## ABOUT THIS EXERCISE
In the data that follows, count the lines where "asked" appears, and write only the number.

## DATASET CONTENT
++++++
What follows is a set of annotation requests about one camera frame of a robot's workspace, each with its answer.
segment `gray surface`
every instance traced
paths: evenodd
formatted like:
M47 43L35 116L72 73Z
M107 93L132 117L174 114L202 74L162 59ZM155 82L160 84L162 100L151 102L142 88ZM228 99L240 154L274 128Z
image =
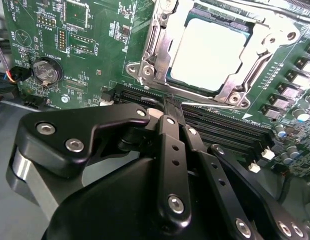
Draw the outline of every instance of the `gray surface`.
M48 226L40 208L15 192L6 181L6 170L20 118L28 110L0 104L0 240L40 240ZM89 166L83 174L83 184L112 172L137 157L132 152L125 158L107 159Z

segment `silver screw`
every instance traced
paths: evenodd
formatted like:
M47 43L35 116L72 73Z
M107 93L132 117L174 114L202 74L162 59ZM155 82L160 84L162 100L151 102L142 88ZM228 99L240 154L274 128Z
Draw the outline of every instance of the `silver screw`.
M189 128L188 130L189 130L190 133L193 134L193 135L196 135L196 134L197 134L196 130L193 129L193 128Z
M70 101L70 97L67 94L63 94L61 96L61 101L66 104Z
M71 138L66 141L66 148L71 152L80 153L84 149L84 144L76 138Z
M51 135L56 132L56 129L50 123L45 122L37 125L37 131L43 135Z
M222 155L225 154L224 150L221 149L220 147L217 147L216 150L217 150L220 154L222 154Z
M151 67L147 66L147 65L144 66L143 72L144 72L144 75L146 75L146 76L150 76L154 73L153 70L151 69Z
M176 214L181 214L184 211L184 204L180 198L176 196L170 196L168 198L168 205Z
M169 122L170 124L175 124L175 121L169 117L167 118L167 122Z
M303 232L299 229L299 227L297 227L294 223L291 224L291 226L293 227L295 233L300 236L301 238L304 236Z
M236 219L236 227L245 238L248 239L251 237L251 231L243 220Z
M137 113L140 115L140 116L142 116L142 117L144 117L146 114L143 112L143 111L141 111L141 110L137 110Z
M291 232L290 232L289 228L285 224L283 224L281 221L279 221L278 225L279 225L280 229L282 230L282 232L286 236L291 237Z

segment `black mechanical arm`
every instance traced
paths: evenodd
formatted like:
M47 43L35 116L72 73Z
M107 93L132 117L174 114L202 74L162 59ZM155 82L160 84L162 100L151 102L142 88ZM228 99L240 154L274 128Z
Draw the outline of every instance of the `black mechanical arm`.
M308 239L233 154L204 146L179 105L162 107L159 115L127 103L21 119L7 180L50 220L43 240ZM86 166L129 151L139 158L83 187Z

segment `green circuit board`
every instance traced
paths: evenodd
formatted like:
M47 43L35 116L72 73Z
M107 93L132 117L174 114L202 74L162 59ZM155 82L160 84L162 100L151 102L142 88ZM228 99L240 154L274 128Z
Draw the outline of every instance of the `green circuit board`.
M53 108L74 109L98 106L104 87L124 84L142 89L126 73L125 66L141 58L154 7L151 0L3 0L3 4L14 65L30 68L36 59L45 56L56 60L64 73L63 79L51 88L42 87L34 77L20 82L23 95L46 98ZM214 4L252 17L249 12ZM305 11L293 4L290 10ZM283 149L292 144L299 147L301 156L291 165L291 171L304 177L310 176L310 119L299 123L291 111L300 106L310 114L310 105L304 98L309 91L301 92L279 119L270 119L261 112L278 86L287 81L285 74L294 68L297 59L306 55L310 45L310 27L298 22L295 25L301 32L300 39L276 51L247 96L251 106L245 110L211 111L266 128L278 123L293 127L296 131L279 142ZM70 97L67 103L62 101L63 95ZM280 162L276 157L267 166L271 168Z

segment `cpu socket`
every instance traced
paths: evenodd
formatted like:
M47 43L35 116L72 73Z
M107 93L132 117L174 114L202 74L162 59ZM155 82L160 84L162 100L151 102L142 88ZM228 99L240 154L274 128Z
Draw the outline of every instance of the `cpu socket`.
M143 56L126 71L145 89L177 95L185 104L245 109L276 50L300 36L290 20L262 17L199 0L157 0Z

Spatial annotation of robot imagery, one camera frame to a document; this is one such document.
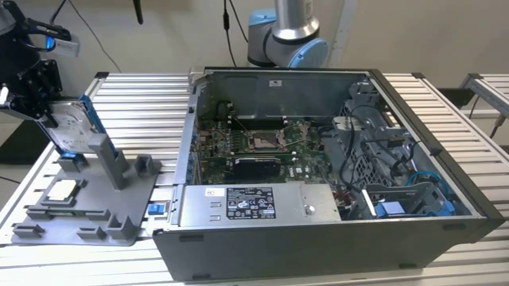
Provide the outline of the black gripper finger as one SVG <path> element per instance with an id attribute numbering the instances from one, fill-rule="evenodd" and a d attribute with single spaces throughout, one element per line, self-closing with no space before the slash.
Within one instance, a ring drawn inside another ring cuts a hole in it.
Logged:
<path id="1" fill-rule="evenodd" d="M 1 112 L 18 119 L 39 122 L 43 127 L 57 127 L 47 103 L 17 95 L 7 88 L 1 88 Z"/>

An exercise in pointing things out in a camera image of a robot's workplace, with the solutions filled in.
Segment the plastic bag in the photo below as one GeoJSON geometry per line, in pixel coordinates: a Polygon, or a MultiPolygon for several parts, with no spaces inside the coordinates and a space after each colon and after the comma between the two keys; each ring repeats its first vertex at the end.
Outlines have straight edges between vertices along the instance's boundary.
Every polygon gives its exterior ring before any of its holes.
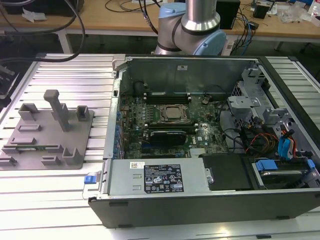
{"type": "Polygon", "coordinates": [[[281,11],[278,14],[282,23],[293,23],[302,20],[301,16],[304,13],[304,6],[306,4],[300,1],[296,1],[288,10],[281,11]]]}

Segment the red wire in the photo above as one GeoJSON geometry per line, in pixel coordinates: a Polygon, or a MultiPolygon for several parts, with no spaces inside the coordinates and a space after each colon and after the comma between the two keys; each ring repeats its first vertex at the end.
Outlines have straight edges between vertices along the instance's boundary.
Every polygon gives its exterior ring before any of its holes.
{"type": "Polygon", "coordinates": [[[278,138],[277,138],[275,135],[273,135],[273,134],[270,134],[270,133],[259,133],[259,134],[257,134],[257,135],[254,136],[254,138],[252,139],[252,141],[251,141],[251,143],[250,143],[250,146],[256,141],[257,137],[259,137],[259,136],[264,136],[264,135],[272,136],[275,140],[279,141],[278,138]]]}

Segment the screw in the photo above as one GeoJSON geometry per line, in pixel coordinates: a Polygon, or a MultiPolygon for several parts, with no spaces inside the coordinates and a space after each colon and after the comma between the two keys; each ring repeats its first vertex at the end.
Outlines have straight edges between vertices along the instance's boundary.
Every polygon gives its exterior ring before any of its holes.
{"type": "Polygon", "coordinates": [[[206,176],[206,180],[208,181],[208,184],[214,183],[214,178],[212,176],[206,176]]]}

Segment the wooden table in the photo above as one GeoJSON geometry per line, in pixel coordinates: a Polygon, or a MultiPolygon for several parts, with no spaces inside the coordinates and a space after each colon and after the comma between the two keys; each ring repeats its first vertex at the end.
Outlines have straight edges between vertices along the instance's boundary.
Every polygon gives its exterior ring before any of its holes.
{"type": "MultiPolygon", "coordinates": [[[[118,1],[113,0],[108,4],[108,7],[114,10],[120,10],[118,1]]],[[[92,35],[130,35],[130,36],[156,36],[150,27],[145,22],[143,15],[140,12],[112,12],[105,9],[106,0],[85,0],[80,16],[83,20],[87,34],[92,35]]],[[[250,3],[250,0],[241,1],[241,9],[245,4],[250,3]]],[[[126,3],[127,8],[138,8],[138,4],[126,3]]],[[[149,17],[158,27],[159,8],[156,5],[148,6],[149,17]]],[[[247,16],[249,21],[254,21],[259,24],[259,28],[254,35],[254,40],[261,41],[279,41],[279,42],[312,42],[320,43],[320,27],[314,26],[312,23],[302,21],[300,23],[281,23],[277,16],[266,16],[265,19],[252,18],[253,13],[247,9],[242,12],[247,16]]],[[[20,31],[37,31],[56,28],[64,25],[69,21],[69,17],[62,16],[47,16],[47,21],[29,22],[21,15],[7,15],[8,19],[20,31]]],[[[8,27],[3,17],[0,17],[0,28],[4,30],[12,30],[8,27]]],[[[228,55],[230,45],[242,35],[243,25],[237,20],[232,30],[224,30],[228,36],[228,43],[224,51],[228,55]]],[[[78,20],[56,33],[61,42],[64,53],[72,53],[72,48],[67,34],[81,34],[81,27],[78,20]]]]}

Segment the sticker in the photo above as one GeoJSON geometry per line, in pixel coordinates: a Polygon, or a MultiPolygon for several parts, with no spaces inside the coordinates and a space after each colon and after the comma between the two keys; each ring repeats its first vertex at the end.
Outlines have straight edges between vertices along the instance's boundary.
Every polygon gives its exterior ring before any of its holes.
{"type": "Polygon", "coordinates": [[[144,161],[131,161],[130,168],[131,169],[143,169],[145,165],[144,161]]]}
{"type": "Polygon", "coordinates": [[[187,65],[178,65],[177,70],[178,71],[187,71],[188,70],[188,66],[187,65]]]}
{"type": "Polygon", "coordinates": [[[147,194],[184,192],[180,164],[145,165],[144,191],[147,194]]]}

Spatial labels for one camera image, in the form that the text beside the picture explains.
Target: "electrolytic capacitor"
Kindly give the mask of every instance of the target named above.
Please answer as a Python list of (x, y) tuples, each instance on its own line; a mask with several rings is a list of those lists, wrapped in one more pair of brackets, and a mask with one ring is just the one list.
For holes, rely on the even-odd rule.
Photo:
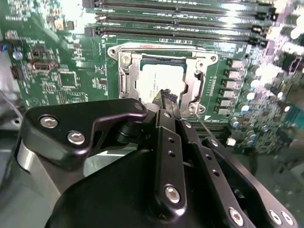
[(250, 72), (256, 76), (261, 76), (263, 74), (263, 68), (259, 65), (253, 65), (250, 69)]
[(248, 146), (248, 147), (253, 146), (254, 142), (255, 142), (255, 141), (254, 141), (254, 140), (251, 140), (249, 137), (247, 137), (247, 138), (244, 140), (245, 145)]
[(231, 124), (232, 127), (238, 127), (239, 126), (239, 121), (236, 117), (234, 117), (230, 120), (230, 124)]
[(274, 94), (274, 95), (276, 95), (276, 97), (277, 98), (282, 98), (282, 96), (283, 96), (283, 92), (281, 92), (279, 89), (277, 89), (277, 88), (275, 88), (275, 87), (271, 87), (270, 88), (270, 91)]
[(14, 51), (13, 52), (13, 58), (15, 60), (22, 60), (23, 55), (22, 55), (22, 53), (20, 51)]
[(278, 101), (277, 105), (281, 108), (282, 111), (288, 112), (290, 110), (290, 106), (283, 101)]
[(246, 113), (249, 110), (249, 105), (246, 103), (242, 102), (238, 105), (238, 108), (241, 110), (241, 112)]
[(260, 84), (260, 82), (253, 77), (248, 78), (246, 82), (251, 88), (256, 88)]
[(243, 96), (244, 96), (247, 100), (251, 101), (251, 100), (253, 100), (253, 99), (255, 98), (255, 93), (251, 92), (250, 90), (245, 90), (245, 91), (243, 92)]
[(247, 136), (250, 138), (250, 140), (255, 140), (257, 135), (256, 135), (255, 131), (251, 130), (251, 131), (247, 132)]

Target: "green circuit board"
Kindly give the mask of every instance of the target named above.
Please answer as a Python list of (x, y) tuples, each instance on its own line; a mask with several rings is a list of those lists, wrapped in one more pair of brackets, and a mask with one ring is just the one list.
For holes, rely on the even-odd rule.
[[(241, 152), (244, 147), (255, 144), (258, 144), (260, 153), (274, 152), (280, 147), (279, 143), (274, 145), (272, 142), (277, 141), (277, 129), (286, 124), (288, 113), (282, 112), (276, 102), (268, 99), (271, 94), (266, 84), (275, 85), (287, 93), (292, 85), (299, 84), (302, 72), (290, 77), (288, 73), (283, 74), (278, 63), (272, 68), (271, 76), (257, 78), (262, 81), (259, 86), (253, 88), (247, 82), (255, 77), (250, 71), (253, 65), (273, 64), (283, 53), (283, 44), (290, 40), (279, 33), (271, 41), (273, 47), (269, 48), (264, 43), (269, 41), (266, 35), (270, 31), (262, 36), (253, 30), (252, 25), (257, 28), (280, 27), (280, 21), (269, 17), (271, 4), (210, 0), (0, 2), (3, 37), (21, 42), (8, 52), (12, 66), (19, 69), (13, 76), (18, 81), (26, 107), (120, 98), (118, 61), (108, 53), (113, 46), (128, 42), (195, 46), (218, 56), (218, 61), (208, 66), (205, 73), (200, 100), (205, 110), (199, 114), (200, 119), (210, 124), (231, 124), (233, 118), (241, 118), (242, 122), (233, 133), (237, 141), (236, 151)], [(22, 58), (16, 59), (14, 52), (21, 53)], [(145, 51), (145, 54), (153, 55), (154, 52)], [(158, 55), (192, 57), (185, 51), (164, 51)], [(239, 61), (242, 66), (235, 68), (232, 61)], [(219, 99), (227, 89), (227, 71), (233, 70), (243, 74), (231, 89), (233, 96), (229, 97), (229, 105), (220, 107)], [(246, 90), (254, 92), (255, 99), (249, 102), (242, 95)], [(243, 103), (249, 107), (246, 113), (240, 106)], [(260, 116), (265, 114), (267, 117), (261, 120)], [(250, 131), (254, 131), (255, 138), (248, 143), (247, 133)]]

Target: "resistor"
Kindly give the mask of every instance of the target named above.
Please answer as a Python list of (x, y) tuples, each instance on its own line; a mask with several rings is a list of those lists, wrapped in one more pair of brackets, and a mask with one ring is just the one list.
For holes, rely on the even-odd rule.
[(60, 15), (60, 10), (59, 9), (54, 9), (54, 14), (55, 15)]

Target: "black metal bracket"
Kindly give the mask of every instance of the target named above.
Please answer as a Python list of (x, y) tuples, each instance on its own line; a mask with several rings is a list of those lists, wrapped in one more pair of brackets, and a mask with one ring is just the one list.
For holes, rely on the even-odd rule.
[(156, 153), (154, 202), (157, 215), (163, 220), (175, 220), (187, 207), (186, 186), (181, 150), (181, 137), (175, 133), (175, 118), (164, 109), (156, 115)]
[(257, 227), (297, 227), (292, 214), (217, 139), (208, 137), (202, 144), (214, 152), (230, 186), (247, 199), (248, 216)]
[[(40, 121), (46, 116), (54, 118), (57, 126), (44, 127)], [(96, 132), (107, 135), (117, 123), (142, 121), (146, 116), (146, 108), (135, 99), (37, 107), (26, 112), (20, 136), (29, 150), (71, 170), (88, 157)], [(67, 136), (72, 131), (81, 133), (84, 142), (70, 143)]]
[[(212, 211), (216, 211), (216, 216), (212, 218), (213, 221), (216, 218), (217, 227), (298, 227), (290, 212), (240, 162), (234, 159), (217, 139), (210, 137), (203, 142), (200, 141), (194, 127), (181, 118), (176, 96), (171, 95), (169, 90), (161, 90), (154, 99), (153, 105), (155, 110), (151, 112), (137, 100), (120, 99), (39, 107), (30, 109), (25, 114), (20, 132), (22, 143), (17, 159), (19, 163), (22, 161), (21, 166), (24, 169), (30, 173), (34, 172), (33, 177), (38, 180), (37, 182), (40, 181), (40, 185), (44, 184), (42, 180), (50, 179), (49, 185), (45, 185), (50, 186), (47, 189), (52, 188), (60, 193), (53, 196), (54, 203), (59, 197), (60, 199), (57, 202), (55, 214), (51, 217), (52, 221), (59, 219), (64, 224), (66, 223), (66, 218), (61, 217), (62, 213), (56, 213), (56, 211), (61, 211), (61, 208), (63, 208), (62, 211), (68, 210), (66, 214), (69, 216), (70, 213), (75, 214), (74, 207), (70, 206), (75, 198), (69, 199), (71, 196), (69, 194), (86, 195), (88, 190), (84, 184), (86, 179), (93, 180), (90, 182), (90, 189), (93, 189), (94, 185), (98, 186), (92, 190), (94, 196), (100, 195), (103, 186), (96, 184), (96, 180), (99, 181), (99, 179), (95, 178), (99, 177), (99, 174), (93, 174), (92, 178), (82, 179), (81, 172), (85, 159), (99, 139), (98, 147), (101, 150), (124, 147), (128, 143), (138, 144), (138, 150), (115, 162), (112, 166), (115, 169), (111, 167), (105, 169), (112, 174), (118, 172), (120, 182), (126, 182), (124, 179), (129, 176), (117, 171), (119, 169), (117, 167), (126, 161), (125, 167), (132, 170), (129, 173), (144, 180), (142, 184), (138, 183), (139, 179), (132, 179), (133, 186), (128, 189), (129, 194), (133, 191), (137, 192), (140, 199), (124, 196), (118, 201), (114, 199), (115, 197), (106, 200), (108, 205), (124, 201), (132, 204), (129, 209), (143, 209), (144, 212), (137, 210), (134, 213), (132, 209), (128, 211), (128, 216), (131, 216), (130, 219), (133, 220), (132, 224), (138, 218), (140, 218), (138, 224), (143, 225), (141, 227), (155, 227), (155, 224), (174, 225), (179, 221), (182, 221), (181, 227), (187, 227), (193, 222), (199, 224), (200, 220), (197, 218), (200, 217), (200, 210), (197, 210), (196, 199), (194, 199), (197, 195), (192, 193), (192, 183), (187, 183), (187, 178), (185, 178), (186, 174), (189, 178), (189, 173), (191, 173), (192, 176), (197, 175), (196, 181), (200, 182), (200, 187), (196, 186), (195, 190), (202, 190), (201, 186), (203, 186), (210, 192), (212, 207), (214, 207)], [(45, 117), (51, 117), (56, 124), (54, 126), (52, 123), (42, 124), (41, 120)], [(82, 139), (81, 143), (71, 142), (68, 137), (71, 131), (80, 133), (80, 136), (77, 136)], [(130, 168), (133, 165), (132, 159), (141, 162), (136, 165), (139, 170)], [(184, 162), (187, 161), (192, 163), (195, 171), (185, 168)], [(116, 194), (125, 194), (125, 192), (120, 192), (120, 182), (112, 181), (112, 178), (116, 176), (108, 177), (106, 173), (102, 173), (101, 176)], [(150, 180), (147, 181), (147, 176), (153, 180), (151, 184)], [(69, 182), (60, 184), (61, 181), (69, 179), (71, 179)], [(145, 191), (148, 192), (144, 196), (143, 188), (147, 188)], [(233, 188), (237, 188), (250, 203), (250, 207), (246, 208), (246, 213), (240, 206)], [(111, 190), (105, 191), (107, 194), (112, 194)], [(68, 196), (62, 199), (61, 194), (66, 192)], [(64, 205), (66, 199), (69, 202), (68, 205)], [(94, 205), (94, 199), (90, 199), (90, 202)], [(124, 211), (125, 205), (119, 205), (119, 208)], [(88, 208), (84, 205), (81, 210), (86, 211)], [(91, 221), (92, 216), (89, 215), (86, 218)], [(73, 219), (69, 219), (69, 222), (68, 227), (75, 227)]]

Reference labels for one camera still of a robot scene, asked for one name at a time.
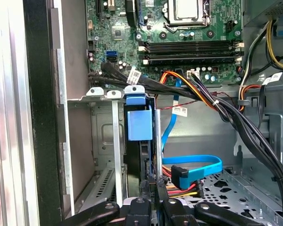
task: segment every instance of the sata port
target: sata port
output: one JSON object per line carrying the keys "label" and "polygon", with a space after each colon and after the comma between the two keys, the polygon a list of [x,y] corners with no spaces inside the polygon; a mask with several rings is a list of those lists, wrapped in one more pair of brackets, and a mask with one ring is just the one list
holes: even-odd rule
{"label": "sata port", "polygon": [[110,62],[116,62],[117,61],[117,57],[116,56],[108,56],[106,59],[108,61],[110,61]]}
{"label": "sata port", "polygon": [[117,51],[106,51],[106,56],[116,57]]}

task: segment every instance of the blue sata port
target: blue sata port
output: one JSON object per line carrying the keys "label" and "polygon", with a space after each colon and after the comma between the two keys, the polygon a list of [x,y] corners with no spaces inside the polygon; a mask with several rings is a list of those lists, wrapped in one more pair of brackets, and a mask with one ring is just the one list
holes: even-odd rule
{"label": "blue sata port", "polygon": [[117,57],[117,51],[106,51],[107,57]]}

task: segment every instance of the blue plastic latch
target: blue plastic latch
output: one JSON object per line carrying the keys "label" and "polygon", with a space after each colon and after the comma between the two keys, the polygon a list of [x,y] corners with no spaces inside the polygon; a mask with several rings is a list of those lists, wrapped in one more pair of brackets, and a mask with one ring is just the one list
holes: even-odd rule
{"label": "blue plastic latch", "polygon": [[146,96],[144,94],[128,95],[126,98],[127,105],[146,105]]}
{"label": "blue plastic latch", "polygon": [[128,139],[130,141],[152,140],[152,109],[128,112]]}

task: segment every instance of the black handle
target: black handle
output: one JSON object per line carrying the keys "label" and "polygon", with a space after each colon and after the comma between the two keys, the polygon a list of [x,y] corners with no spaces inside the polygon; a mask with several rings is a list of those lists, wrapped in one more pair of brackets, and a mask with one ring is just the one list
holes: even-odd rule
{"label": "black handle", "polygon": [[119,206],[113,202],[101,202],[59,223],[59,226],[96,226],[107,223],[119,215]]}
{"label": "black handle", "polygon": [[194,216],[196,219],[221,226],[264,226],[209,202],[197,203],[194,208]]}

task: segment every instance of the cable label
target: cable label
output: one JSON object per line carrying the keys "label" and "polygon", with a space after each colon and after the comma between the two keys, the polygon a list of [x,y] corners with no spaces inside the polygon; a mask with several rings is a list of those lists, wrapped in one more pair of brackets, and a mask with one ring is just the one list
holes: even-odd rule
{"label": "cable label", "polygon": [[136,67],[133,66],[130,73],[129,73],[127,83],[130,84],[130,85],[136,85],[138,80],[140,79],[141,74],[142,73],[137,71]]}
{"label": "cable label", "polygon": [[183,117],[188,117],[188,109],[185,107],[180,107],[180,106],[173,107],[172,114],[176,114],[176,115],[183,116]]}
{"label": "cable label", "polygon": [[281,76],[282,76],[282,72],[276,73],[271,77],[271,80],[269,82],[273,82],[273,81],[279,81]]}
{"label": "cable label", "polygon": [[264,82],[262,83],[262,86],[267,85],[270,82],[271,78],[267,78],[264,80]]}

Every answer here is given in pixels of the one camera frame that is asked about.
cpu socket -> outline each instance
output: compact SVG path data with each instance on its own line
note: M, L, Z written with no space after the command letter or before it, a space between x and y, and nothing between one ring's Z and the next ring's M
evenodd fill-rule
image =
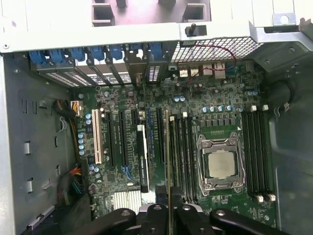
++++++
## REPLY TO THE TASK
2